Premios mutantes, 05.10.05

Por lo que parece, un fantasma empieza a recorrer España –perdónenme lo chusco de la paráfrasis- o, más exactamente, el mundo literario hispánico. Es evidente que estamos en tiempos de cambio, y ni siquiera la literatura –mucho menos sus suburbios– escapa a tales tendencias. Es algo para lo que tenemos que estar preparados, igual que en su momento hubimos de afrontar la desaparición de los dinosaurios o el estiramiento darwinista del cuello de las jirafas. De este modo, in principio erat verbum en el inocente pleistoceno de la palabra, hasta que la cosa de las letras se convirtió en otra mucho más turbia con el advenimiento de los premios literarios (o, al menos, con el bullicioso desembarco de algunos de ellos). Y claro está, terminamos todos por pasar por las Horcas Caudinas de la (des)evolución literaria, que a eso no hay lector ni escritor ni bicho viviente alfabetizado que se resista. En este estadio del curso de las letras, los jurados de los premios literarios se convirtieron –al modo de los antiguos hechiceros de las tribus primitivas– en prácticamente la única voz autorizada para impulsar o reforzar carreras incipientes y a veces no tan incipientes. Y es que lo de “la voz a ti debida” nunca cobró tanto sentido como en el caso de algunos cálamos agradecidos que, sin duda, sólo justifican su tinta estérilmente derramada por el supuesto “marchamo de calidad” (algo así como la ISO-no-sé-cuántos-mil de la literatura) que garantizan determinados premios y los jurados que operan a su sombra. Por no hablar de aquellos premios que, en el planeta de las letras, constituyen cualquier cosa menos una sorpresa –al menos para el premiado, al que se ha encargado previamente la redacción de la obra afortunada.

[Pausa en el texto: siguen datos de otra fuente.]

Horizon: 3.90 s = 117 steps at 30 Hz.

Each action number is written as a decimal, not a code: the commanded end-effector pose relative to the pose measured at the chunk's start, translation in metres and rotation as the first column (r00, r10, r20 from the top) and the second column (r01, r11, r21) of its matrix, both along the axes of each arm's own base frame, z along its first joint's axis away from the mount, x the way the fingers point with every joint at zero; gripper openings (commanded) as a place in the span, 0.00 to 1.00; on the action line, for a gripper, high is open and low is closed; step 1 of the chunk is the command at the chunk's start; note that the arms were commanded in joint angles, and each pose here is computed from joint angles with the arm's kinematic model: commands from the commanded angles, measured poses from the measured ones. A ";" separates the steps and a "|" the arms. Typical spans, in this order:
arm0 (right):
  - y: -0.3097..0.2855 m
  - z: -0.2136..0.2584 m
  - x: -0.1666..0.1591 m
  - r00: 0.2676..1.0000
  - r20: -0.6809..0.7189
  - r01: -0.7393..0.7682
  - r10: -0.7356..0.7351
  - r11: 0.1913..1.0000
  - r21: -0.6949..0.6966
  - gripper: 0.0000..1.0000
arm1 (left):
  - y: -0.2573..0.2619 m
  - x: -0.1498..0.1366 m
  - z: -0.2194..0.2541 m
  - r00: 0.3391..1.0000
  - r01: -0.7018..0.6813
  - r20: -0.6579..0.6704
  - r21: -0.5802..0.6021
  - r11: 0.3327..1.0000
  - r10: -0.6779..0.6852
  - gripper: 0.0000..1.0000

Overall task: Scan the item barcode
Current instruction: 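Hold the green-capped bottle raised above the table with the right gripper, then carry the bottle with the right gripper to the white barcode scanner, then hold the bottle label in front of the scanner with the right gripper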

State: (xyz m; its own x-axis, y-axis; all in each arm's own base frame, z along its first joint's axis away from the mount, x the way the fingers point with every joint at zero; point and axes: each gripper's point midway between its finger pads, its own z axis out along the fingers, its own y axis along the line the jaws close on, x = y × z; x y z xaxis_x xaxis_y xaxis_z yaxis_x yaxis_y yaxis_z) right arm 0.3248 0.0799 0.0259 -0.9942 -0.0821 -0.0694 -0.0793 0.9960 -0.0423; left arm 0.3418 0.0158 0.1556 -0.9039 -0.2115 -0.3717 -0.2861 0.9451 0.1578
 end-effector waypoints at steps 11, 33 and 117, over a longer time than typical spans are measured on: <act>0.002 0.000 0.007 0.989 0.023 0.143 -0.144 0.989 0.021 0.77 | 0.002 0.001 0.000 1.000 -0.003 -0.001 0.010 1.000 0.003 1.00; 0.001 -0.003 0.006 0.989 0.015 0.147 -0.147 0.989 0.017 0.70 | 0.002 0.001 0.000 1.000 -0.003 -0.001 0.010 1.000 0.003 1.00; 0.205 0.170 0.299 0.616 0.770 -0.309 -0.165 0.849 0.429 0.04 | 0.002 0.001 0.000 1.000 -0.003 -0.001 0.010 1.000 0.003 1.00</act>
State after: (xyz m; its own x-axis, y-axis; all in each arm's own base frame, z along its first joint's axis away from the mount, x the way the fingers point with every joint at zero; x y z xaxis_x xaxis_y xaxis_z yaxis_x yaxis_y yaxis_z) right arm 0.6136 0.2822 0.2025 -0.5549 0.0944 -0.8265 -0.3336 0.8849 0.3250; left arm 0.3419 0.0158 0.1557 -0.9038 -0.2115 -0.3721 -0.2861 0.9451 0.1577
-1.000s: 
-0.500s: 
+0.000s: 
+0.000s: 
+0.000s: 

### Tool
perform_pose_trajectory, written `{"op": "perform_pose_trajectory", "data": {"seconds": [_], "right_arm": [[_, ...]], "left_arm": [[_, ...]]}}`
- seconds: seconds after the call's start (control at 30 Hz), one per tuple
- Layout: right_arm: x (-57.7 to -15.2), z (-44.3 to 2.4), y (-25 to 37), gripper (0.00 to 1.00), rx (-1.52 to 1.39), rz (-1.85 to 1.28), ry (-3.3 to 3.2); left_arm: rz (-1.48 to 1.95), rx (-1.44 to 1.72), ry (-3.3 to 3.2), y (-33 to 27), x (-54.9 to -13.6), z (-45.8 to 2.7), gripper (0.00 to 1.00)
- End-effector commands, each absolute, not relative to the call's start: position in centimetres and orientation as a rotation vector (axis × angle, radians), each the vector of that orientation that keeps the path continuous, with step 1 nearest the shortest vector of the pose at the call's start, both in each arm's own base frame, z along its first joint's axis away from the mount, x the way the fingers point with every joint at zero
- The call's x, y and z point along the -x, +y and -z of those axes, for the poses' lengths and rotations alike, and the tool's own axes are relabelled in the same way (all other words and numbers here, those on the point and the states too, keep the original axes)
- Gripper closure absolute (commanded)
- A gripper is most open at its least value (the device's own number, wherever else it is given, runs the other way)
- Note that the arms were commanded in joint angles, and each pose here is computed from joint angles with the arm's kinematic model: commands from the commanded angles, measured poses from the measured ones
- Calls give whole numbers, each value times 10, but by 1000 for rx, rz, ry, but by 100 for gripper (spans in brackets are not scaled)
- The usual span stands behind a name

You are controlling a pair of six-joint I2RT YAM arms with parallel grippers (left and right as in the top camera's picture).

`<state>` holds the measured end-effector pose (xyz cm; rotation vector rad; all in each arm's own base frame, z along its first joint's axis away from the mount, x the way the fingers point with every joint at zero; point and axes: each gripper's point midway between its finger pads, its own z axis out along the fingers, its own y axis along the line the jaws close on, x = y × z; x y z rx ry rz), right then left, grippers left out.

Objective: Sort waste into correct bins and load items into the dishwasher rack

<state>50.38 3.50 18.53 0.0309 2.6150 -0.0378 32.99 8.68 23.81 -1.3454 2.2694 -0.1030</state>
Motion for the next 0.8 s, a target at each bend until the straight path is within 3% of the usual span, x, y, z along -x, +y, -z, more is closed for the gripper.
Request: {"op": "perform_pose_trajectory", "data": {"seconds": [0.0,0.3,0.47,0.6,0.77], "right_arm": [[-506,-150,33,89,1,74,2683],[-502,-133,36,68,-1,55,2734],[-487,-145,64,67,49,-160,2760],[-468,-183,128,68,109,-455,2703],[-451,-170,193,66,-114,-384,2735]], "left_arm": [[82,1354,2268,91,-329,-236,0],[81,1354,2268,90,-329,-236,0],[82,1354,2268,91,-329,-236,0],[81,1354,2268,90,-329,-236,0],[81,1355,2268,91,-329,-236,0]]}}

Ahora, en cambio, estamos encaminándonos hacia un nuevo estadio tan extraordinario como desconcertante: ¡el premio literario ha adquirido una dimensión destructiva!; o sea, que parece que el premio se concediera para echar tierra sobre el galardonado. Qué interesante. La evolución tiene estas cosas, que para eso es mobile, como la donna. No dejará de haber malignos (avezada especie de la supervivencia) que se alegren de esta extraña mutación de los concursos… En todo caso, me vienen a la cabeza la última edición del Loewe (en que el alicantino Antonio Gracia pasó en un solo día de poeta de intimista pluma a deleznable versificador de tercera, según palabras de uno de nuestros poetas más agasajados por el prize-system español) o la recentísima concesión hace tres días del Torrevieja de novela a César Vidal por una obra “ideológicamente detestable, oscura, dudosa y sospechosa” (Caballero Bonald dixit, aunque no precisa con exactitud la naturaleza de la subrepticia oscuridad de la novela). Ahí queda eso. El presidente del jurado se ha despachado a gusto. Podría haber dicho simplemente que la obra no había contado con su voto, lo que ya hubiera sido mucho decir; pero en estas cuestiones es mejor meter el estoque hasta la bola y dejarlos bien muertos: te damos el premio, pero te vas a enterar. La verdad es que es divertido. Ojalá esta moda se imponga, porque vamos a seguir las incidencias de ciertos certámenes literarios, hasta ahora bastante previsibles e incluso bostezantes, con mucha más atención.
Ya sólo queda esperar que este genético desvío se extienda a otras involuciones que afligen a nuestras letras desde tiempos más o menos remotos, y así se extingan la desdichada casta de los “negros” literarios (nunca he sabido si el nombre les viene por lo del trabajo oscuro o por su desoladora esclavitud) y la odiosa raza de los “intertextualizadores” que, dando la vuelta a la noble cita de Borges, y siendo incapaces de copiar algo de sí mismos, optan por copiarlo de los otros. Tal vez pronto la palabra se desperece con una nueva sacudida y sepulte estas especies detestables, oscuras, dudosas y sospechosas bajo una insuperable glaciación.